In other words, we design all of Pine - but rather than designing a static version of an enemy, we design a dynamic enemy. This way, we can populate Pine's island with dynamic species rather than the same enemy over and over again. It fits in completely with the adapting combat.

The ecological hierarchy

Players can therefore be better or worse against a certain genetic group within a species: if the more defensive personalities among organisms have a higher success rate against you, these will thrive and survive, based on natural selection. Visually, a certain color of organism might (coincidentally) be best against you, coloring their entire species more towards that hue.

This, in the end, leads to the ecological hierarchy in our game world. Players shape the populations on the island by empowering certain species and make others weaker. Species that are stronger against the player will appear more, while 'easy' species drop down, possibly even into extinction.

We visualize this in a few different ways, including their outfits. On the island, you will mostly see it in their ‘housing’. Instead of designing static locations for their living facilities, we place home sockets - points that can be filled in with any species’ home.

We can decide what type of house can stand where, so that it always looks good and handcrafted. Using rules and quota, we define how many are placed and in what combinations. Endless variety is possible, while it will always look right.

Again, we don’t generate content or procedurally create houses, but we procedurally (or systematically) place them based on a designed layout. Systemic content!

Producing a 'full' organism

For the production of our content this all means we start out with the outer box, including the padding and margin. We ask ourselves: what does a fully evolved species look like?

This is done for mostly animation and design purposes. Lukas, our animator, needs to animate for the most extreme of circumstances, so that no part of an organism's outfit clips with anything else. Design-wise, the species needs to work best when all their moves are fully 'unleashed' - because if the species has reached a high level in the ecology and thus appears more, gameplay with them should be perfectly balanced and extremely fun.

The key here is generalization.

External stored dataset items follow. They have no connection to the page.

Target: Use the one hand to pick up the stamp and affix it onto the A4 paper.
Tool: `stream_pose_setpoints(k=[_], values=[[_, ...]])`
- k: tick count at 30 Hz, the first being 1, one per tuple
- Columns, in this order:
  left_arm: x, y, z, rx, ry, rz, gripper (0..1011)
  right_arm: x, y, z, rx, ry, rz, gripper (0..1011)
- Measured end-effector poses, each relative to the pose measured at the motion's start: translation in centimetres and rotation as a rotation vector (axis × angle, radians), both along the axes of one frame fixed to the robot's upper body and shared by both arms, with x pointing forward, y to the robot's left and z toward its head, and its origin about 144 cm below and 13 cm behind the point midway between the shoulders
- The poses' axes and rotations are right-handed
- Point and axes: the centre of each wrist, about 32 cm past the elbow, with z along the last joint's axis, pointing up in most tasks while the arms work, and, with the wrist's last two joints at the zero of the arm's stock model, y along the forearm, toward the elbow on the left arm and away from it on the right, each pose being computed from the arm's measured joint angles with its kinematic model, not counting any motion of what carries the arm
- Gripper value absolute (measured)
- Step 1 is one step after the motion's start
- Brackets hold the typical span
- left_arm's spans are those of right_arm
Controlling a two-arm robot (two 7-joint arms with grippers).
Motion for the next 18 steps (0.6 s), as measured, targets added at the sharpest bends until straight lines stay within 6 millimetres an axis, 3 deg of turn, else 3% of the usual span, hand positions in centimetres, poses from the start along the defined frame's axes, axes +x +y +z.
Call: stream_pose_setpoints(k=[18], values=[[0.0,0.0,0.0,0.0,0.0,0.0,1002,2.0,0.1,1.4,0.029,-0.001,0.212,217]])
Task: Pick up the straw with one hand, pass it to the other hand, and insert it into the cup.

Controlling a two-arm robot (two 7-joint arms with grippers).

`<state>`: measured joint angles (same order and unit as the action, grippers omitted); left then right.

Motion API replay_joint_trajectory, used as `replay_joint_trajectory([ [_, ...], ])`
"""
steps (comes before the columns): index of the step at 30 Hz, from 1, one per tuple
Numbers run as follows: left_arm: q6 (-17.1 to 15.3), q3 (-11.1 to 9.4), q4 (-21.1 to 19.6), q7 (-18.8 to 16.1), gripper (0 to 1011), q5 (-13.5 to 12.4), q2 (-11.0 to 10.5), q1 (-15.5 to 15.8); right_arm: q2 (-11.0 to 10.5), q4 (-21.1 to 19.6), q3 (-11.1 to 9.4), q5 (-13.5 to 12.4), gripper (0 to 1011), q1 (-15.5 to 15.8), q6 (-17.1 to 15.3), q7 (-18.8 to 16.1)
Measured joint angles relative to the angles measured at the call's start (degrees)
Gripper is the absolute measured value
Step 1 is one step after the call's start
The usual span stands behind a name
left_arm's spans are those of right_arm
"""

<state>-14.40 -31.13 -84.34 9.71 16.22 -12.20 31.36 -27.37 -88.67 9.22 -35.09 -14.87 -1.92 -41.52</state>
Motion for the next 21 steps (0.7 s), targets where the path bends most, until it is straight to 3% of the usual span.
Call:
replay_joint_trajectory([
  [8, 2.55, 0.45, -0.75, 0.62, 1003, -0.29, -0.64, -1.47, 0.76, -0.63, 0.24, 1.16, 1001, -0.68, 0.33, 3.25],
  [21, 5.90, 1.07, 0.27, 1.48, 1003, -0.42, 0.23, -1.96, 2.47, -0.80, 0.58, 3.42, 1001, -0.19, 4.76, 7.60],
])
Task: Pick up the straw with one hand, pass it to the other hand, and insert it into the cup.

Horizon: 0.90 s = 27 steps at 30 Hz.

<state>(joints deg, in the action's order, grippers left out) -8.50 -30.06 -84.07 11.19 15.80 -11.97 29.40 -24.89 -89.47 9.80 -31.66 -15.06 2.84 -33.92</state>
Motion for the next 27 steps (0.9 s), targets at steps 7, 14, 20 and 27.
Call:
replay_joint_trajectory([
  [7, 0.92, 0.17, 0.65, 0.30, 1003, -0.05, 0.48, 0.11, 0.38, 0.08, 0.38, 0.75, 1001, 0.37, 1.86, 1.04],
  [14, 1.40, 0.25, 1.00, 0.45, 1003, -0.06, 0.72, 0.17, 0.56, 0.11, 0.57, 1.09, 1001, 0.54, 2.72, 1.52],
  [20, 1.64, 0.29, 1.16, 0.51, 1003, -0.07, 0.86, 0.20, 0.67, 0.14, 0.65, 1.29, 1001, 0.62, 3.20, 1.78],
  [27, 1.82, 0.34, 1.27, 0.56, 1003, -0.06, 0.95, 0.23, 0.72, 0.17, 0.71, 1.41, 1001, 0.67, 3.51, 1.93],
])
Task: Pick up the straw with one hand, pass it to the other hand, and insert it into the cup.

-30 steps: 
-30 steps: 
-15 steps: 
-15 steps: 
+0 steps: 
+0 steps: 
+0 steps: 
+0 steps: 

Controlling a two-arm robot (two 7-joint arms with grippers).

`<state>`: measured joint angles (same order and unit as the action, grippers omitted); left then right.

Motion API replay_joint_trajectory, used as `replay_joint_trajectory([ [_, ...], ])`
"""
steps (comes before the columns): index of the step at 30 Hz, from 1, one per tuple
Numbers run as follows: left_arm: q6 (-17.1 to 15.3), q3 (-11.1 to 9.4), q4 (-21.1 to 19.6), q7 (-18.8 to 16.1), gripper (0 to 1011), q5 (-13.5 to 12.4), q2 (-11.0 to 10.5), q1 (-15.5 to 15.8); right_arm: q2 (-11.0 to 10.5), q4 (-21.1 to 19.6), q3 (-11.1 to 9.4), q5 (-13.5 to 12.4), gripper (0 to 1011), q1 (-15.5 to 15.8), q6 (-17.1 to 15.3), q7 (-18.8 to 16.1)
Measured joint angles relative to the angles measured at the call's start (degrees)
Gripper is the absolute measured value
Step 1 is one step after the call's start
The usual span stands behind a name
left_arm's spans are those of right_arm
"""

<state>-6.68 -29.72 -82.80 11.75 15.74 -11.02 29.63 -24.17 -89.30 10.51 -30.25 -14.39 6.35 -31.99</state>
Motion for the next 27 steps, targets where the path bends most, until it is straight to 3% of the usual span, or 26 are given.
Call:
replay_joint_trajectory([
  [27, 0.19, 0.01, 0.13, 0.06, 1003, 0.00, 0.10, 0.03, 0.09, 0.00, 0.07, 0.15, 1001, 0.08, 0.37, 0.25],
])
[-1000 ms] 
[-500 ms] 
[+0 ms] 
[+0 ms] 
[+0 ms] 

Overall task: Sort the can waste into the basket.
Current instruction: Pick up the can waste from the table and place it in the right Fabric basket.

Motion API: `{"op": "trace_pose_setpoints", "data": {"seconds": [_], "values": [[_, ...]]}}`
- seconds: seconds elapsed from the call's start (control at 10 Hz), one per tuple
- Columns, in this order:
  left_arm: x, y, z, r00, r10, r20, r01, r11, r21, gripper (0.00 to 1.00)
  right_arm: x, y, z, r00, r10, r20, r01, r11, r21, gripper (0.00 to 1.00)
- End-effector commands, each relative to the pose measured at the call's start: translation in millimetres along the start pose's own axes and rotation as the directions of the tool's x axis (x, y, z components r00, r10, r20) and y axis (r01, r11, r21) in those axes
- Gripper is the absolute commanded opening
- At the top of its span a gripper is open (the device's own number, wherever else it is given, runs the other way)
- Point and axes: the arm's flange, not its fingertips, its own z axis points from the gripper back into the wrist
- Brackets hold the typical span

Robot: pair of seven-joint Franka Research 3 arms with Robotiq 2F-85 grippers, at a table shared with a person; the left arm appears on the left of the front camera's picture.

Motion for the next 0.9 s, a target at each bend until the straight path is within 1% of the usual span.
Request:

Instead of designing all these species from scratch, we spent a lot of time defining their absolute core, so that we could systematically figure out what we needed for each. We can make 12 completely different species, but first we boiled them down to their core.


So, rather than using procedurality to generate, we use it to amend. We believe strong content comes from well-thought out design, and if we would build a large framework that we could never test, being the small team we are, the results can be unpredictable and messy.

Our goal from the start was to design a solid base structure that could then be systemically amended and adapted to players. Even if players would do nothing or play exactly the same every time, the game should not break - because the game has a 'default' response for everything. But on top of that is a layer of content adaptation that is dynamic towards what players do, to make Pine listen to players as best as possible.

By not procedurally generating anything, we also keep full control over everything. The vision is to make Pine fantastic through memorable moments that emerge from systematic content.